◆ **Problem requirements**
Reproduce the entries below exactly, but only from the line containing "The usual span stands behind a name" to the line containing "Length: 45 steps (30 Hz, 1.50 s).", inclusive.
[Given records]
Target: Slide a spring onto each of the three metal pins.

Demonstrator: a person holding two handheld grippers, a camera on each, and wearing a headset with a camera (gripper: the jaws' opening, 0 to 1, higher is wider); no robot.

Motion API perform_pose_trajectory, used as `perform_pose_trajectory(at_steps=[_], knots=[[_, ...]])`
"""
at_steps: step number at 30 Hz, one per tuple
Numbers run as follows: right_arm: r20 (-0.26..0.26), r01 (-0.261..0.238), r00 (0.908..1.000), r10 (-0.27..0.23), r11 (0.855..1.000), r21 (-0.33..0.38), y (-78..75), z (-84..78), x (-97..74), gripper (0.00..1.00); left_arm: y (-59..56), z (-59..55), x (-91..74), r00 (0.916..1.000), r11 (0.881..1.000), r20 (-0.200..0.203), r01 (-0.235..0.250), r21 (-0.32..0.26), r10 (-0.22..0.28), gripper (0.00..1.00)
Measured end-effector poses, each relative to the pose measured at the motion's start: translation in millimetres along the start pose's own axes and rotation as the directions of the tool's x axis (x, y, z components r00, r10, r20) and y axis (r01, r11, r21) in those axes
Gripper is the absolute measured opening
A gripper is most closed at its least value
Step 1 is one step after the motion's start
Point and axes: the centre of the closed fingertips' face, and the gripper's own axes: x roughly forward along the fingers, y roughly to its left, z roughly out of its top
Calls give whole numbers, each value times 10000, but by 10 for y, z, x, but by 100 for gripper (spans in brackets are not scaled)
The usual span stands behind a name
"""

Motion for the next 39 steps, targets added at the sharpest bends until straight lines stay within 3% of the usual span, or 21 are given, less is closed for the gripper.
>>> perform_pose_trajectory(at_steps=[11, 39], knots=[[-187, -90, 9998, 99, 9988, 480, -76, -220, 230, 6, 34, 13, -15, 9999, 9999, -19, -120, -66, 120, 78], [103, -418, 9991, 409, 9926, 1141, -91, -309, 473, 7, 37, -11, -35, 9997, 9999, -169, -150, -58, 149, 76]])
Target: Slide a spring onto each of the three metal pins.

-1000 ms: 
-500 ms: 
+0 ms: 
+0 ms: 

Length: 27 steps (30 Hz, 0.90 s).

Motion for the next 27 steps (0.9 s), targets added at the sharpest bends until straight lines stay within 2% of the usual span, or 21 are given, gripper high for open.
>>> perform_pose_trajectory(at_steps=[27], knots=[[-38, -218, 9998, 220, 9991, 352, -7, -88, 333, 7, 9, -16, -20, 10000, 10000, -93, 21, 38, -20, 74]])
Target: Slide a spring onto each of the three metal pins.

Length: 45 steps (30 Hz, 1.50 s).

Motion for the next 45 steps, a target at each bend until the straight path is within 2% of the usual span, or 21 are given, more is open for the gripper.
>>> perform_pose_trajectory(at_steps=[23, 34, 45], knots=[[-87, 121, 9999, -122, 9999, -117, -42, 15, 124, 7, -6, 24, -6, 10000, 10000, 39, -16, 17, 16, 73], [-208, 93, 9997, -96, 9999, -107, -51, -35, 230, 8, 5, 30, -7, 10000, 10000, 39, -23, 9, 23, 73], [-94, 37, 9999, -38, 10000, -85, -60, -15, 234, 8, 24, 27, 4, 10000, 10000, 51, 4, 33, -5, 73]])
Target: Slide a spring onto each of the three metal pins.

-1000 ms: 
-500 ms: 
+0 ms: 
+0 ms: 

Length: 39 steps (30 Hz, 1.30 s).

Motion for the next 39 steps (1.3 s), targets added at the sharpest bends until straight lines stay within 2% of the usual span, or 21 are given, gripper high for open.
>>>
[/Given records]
◆ **Answer to this task**
The usual span stands behind a name
"""

Motion for the next 39 steps, targets added at the sharpest bends until straight lines stay within 3% of the usual span, or 21 are given, less is closed for the gripper.
>>> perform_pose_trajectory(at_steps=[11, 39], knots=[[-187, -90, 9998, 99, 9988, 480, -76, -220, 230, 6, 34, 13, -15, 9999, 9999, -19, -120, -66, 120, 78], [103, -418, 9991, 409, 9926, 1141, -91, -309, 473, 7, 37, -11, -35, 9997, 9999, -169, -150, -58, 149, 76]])
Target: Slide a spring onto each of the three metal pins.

-1000 ms: 
-500 ms: 
+0 ms: 
+0 ms: 

Length: 27 steps (30 Hz, 0.90 s).

Motion for the next 27 steps (0.9 s), targets added at the sharpest bends until straight lines stay within 2% of the usual span, or 21 are given, gripper high for open.
>>> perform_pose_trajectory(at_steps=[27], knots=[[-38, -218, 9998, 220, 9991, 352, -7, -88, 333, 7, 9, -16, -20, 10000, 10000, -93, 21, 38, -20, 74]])
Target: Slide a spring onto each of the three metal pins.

Length: 45 steps (30 Hz, 1.50 s).

The exercise is complete as it stands.